You also question whether the legislature has repealed Water Code section 53.063. We conclude that it has not.

We begin our discussion by examining the drainage district’s enabling legislation and other statutes applicable to the drainage district, including Water Code section 53.063. The legislature created the drainage district in 1961 under Texas Constitution article XVI, section 59.[1] The district’s enabling act establishes the district’s “sole purpose”: to reclaim and drain, as necessary, lands within the district.[2]
The legislature explicitly found that the achievement of this purpose would benefit “all of the lands and other property included within the District” and that all lands and property likewise would benefit from “the improvements that the District will purchase, construct, or otherwise acquire.”[3] To accomplish these public benefits,[4] the enabling act endows the district generally with all of the powers and duties of a fresh-water-supply district created under article XVI, section 59
of the Texas Constitution.[5] Moreover, the enabling act specifically authorizes the drainage district to levy and collect taxes in accordance with general laws pertaining to fresh-water-supply districts.[6]

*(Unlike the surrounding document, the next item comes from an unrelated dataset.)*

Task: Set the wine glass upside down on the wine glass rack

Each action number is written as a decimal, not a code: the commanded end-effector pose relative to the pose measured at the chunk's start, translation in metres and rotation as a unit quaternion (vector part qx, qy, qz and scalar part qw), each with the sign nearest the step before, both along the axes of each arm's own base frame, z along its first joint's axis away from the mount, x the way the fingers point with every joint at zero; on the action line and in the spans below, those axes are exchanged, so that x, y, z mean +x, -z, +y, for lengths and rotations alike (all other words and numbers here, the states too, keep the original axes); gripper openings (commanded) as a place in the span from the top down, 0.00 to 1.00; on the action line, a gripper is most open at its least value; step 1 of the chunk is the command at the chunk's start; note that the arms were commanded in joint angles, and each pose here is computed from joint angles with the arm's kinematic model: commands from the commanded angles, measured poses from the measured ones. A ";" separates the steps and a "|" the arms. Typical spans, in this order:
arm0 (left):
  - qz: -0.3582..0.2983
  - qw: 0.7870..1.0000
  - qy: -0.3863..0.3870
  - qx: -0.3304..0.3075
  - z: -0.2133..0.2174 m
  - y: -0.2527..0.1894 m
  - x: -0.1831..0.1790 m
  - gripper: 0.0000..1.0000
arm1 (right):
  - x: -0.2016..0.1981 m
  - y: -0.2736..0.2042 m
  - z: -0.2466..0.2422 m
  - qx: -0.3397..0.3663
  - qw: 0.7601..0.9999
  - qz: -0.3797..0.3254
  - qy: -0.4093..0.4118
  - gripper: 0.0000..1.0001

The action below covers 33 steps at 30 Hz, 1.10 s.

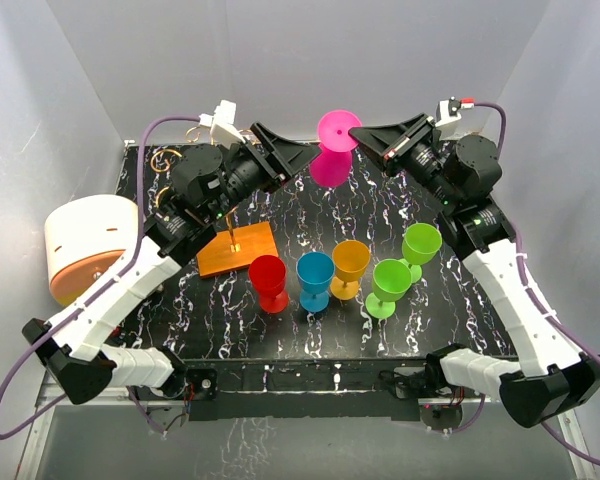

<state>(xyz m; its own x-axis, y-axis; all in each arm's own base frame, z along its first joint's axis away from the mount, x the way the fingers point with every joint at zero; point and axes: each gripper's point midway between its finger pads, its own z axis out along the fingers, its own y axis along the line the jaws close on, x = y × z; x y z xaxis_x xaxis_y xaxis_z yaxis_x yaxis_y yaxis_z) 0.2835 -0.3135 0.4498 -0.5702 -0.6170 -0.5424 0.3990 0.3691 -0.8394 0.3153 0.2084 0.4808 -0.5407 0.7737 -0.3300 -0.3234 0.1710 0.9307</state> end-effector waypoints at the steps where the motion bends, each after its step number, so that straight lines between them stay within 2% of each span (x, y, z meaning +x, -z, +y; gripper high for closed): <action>1: 0.010 0.999 0.008 -0.040 -0.004 -0.021 0.001 0.42 | -0.013 -0.014 0.003 0.014 0.999 -0.021 -0.024 1.00; 6: 0.014 0.999 0.008 -0.046 0.001 -0.027 0.009 0.35 | 0.000 -0.006 0.012 0.009 0.999 0.001 -0.040 1.00; 10: -0.005 0.998 -0.051 -0.037 0.032 -0.033 0.018 0.33 | 0.022 -0.005 0.015 0.007 1.000 0.008 -0.025 1.00; 16: -0.036 0.992 -0.117 0.017 0.064 -0.032 0.023 0.32 | 0.065 0.001 0.043 -0.001 0.999 0.018 -0.042 1.00; 21: -0.096 0.977 -0.166 0.097 0.095 -0.055 0.018 0.26 | 0.094 0.000 0.071 -0.006 0.999 0.019 -0.046 1.00; 29: -0.166 0.917 -0.271 0.241 0.168 -0.070 0.002 0.16 | 0.129 0.023 0.123 -0.024 0.997 0.045 -0.060 1.00; 31: -0.173 0.887 -0.288 0.316 0.186 -0.057 0.002 0.13 | 0.134 0.029 0.139 -0.032 0.996 0.049 -0.074 1.00; 33: -0.149 0.851 -0.320 0.388 0.210 -0.036 0.005 0.11 | 0.135 0.026 0.150 -0.036 0.995 0.042 -0.081 1.00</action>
<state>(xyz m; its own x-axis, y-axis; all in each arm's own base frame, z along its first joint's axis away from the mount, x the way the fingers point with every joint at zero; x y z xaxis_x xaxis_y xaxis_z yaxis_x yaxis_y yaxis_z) 0.2871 -0.1577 0.5135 -0.0406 -0.4448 -0.8947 0.2791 0.8547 -0.4376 0.4524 0.3395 0.4284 -0.6934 0.6644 -0.2788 -0.1921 0.2025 0.9603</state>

The Brookshire-Katy Drainage District’s enabling act creates a board of five elected supervisors to manage and control the drainage district[7] and establishes three eligibility requirements:

A candidate for supervisor must be more than twenty-one years of age.
A candidate for supervisor must own land subject to taxation in the drainage district.
A candidate for supervisor must reside in the area of the drainage district from which he or she seeks election.[8]

In addition to its enabling act, the drainage district is subject, among other things, to Water Code chapters 49 and 53. Chapter 49, containing provisions generally applicable to all general-law districts,[9] authorizes the drainage district, among other things, to adopt “all necessary charges, fees, or rentals, in addition to taxes, for providing or making available any district facility or service.”[10] Chapter 53 pertains more particularly to fresh-water-supply districts.[11] Under chapter 53, a fresh-water-supply district may “conserve, transport, and distribute fresh water from any sources for domestic and commercial purposes.”[12] Included within this broad authority are specific powers to prescribe the terms on which a district will furnish water; to fix the rate users will pay to purchase water from the district; and to regulate the distribution and use of water.[13] Chapter 53 further authorizes a fresh-water-supply district to acquire and repair sanitary sewer systems using revenues from the sale of bonds or other obligations, maintenance taxes, or operating revenues.[14]
Moreover, chapter 53 permits a district to issue bonds to secure indebtedness[15] and, once it has done so, to “levy taxes on all property in the district, whether real, personal, or mixed.”[16]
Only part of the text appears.